Copyright	(Copyright © 2007, American Society for Pharmacology and Experimental Therapeutics)
DOI	10.1124/jpet.107.119412
PMID	unavailable
Abstract	Transient receptor potential vanilloid 1 (TRPV1) is a calcium-selective ion channel expressed in human lung cells. We show that activation of the intracellular subpopulation of TRPV1 causes endoplasmic reticulum (ER) stress and cell death in human bronchial epithelial and alveolar cells. TRPV1 agonist (nonivamide) treatment caused calcium release from the ER and altered the transcription of growth arrest- and DNA damage-inducible transcript 3 (GADD153), GADD45 alpha, GRP78/BiP, ATF3, CCND1, and CCNG2) in a manner comparable with prototypical ER stress-inducing agents. The TRPV1 antagonist N-(4-tert-butylbenzyl)-N'-(1-[3-fluoro-4-(methylsulfonylamino)phenyl]e thyl)thiourea (LJO-328) inhibited mRNA responses and cytotoxicity. EGTA and ruthenium red inhibited cell surface TRPV1 activity, but they did not prevent ER stress gene responses or cytotoxicity. Cytotoxicity paralleled eukaryotic translation initiation factor 2, subunit 1 (EIF2 alpha) phosphorylation and the induction of GADD153 mRNA and protein.
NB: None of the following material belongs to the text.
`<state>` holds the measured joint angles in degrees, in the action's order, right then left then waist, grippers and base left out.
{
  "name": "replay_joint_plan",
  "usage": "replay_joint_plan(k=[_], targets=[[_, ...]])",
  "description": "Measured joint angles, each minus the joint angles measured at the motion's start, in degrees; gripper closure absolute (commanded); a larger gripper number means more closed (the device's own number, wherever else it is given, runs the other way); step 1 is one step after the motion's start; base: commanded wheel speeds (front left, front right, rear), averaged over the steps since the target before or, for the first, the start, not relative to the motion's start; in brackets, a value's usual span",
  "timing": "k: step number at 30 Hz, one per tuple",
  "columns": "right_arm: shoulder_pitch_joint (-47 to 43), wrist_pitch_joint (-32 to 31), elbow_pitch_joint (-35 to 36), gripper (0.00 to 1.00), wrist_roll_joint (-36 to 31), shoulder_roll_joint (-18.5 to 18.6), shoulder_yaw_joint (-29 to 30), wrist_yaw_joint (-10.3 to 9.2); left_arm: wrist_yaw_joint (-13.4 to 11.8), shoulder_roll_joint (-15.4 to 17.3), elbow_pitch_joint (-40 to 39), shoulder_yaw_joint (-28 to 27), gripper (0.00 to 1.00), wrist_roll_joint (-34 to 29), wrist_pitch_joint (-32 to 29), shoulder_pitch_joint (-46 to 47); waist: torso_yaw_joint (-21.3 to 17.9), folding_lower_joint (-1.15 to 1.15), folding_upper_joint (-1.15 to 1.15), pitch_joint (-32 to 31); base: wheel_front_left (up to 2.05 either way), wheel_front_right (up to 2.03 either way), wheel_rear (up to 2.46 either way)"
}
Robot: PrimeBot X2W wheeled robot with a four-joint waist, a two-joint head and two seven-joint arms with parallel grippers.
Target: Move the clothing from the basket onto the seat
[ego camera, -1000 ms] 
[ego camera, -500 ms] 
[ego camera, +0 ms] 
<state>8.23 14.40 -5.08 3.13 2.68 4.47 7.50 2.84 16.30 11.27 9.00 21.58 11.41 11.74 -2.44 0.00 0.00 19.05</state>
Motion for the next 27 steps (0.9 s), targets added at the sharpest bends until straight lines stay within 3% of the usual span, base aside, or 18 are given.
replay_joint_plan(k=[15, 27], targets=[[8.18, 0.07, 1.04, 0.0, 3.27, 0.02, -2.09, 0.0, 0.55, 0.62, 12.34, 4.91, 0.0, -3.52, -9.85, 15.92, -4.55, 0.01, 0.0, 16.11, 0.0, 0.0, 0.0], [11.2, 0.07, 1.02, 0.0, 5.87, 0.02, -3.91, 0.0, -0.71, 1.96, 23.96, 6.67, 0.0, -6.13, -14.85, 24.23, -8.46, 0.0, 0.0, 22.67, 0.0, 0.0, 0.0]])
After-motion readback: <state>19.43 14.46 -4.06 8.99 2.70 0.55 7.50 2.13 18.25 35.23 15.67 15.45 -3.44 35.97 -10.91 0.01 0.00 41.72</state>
Transient overexpression of GADD153 caused cell death independent of agonist treatment, and cells selected for stable overexpression of a GADD153 dominant-negative mutant exhibited reduced sensitivity. Salubrinal, an inhibitor of ER stress-induced cytotoxicity via the EIF2 alpha K3/EIF2 alpha pathway, or stable overexpression of the EIF2 alpha-S52A dominant-negative mutant also inhibited cell death. Treatment of the TRPV1-null human embryonic kidney 293 cell line with TRPV1 agonists did not initiate ER stress responses. Likewise, n-benzylnonanamide, an inactive analog of nonivamide, failed to cause ER calcium release, an increase in GADD153 expression, and cytotoxicity. We conclude that activation of ER-bound TRPV1 and stimulation of GADD153 expression via the EIF2 alpha K3/EIF2 alpha pathway represents a common mechanism for cytotoxicity by cell-permeable TRPV1 agonists. These findings are significant within the context of lung inflammatory diseases where elevated concentrations of endogenous TRPV1 agonists are probably produced in sufficient quantities to cause TRPV1 activation and lung cell death.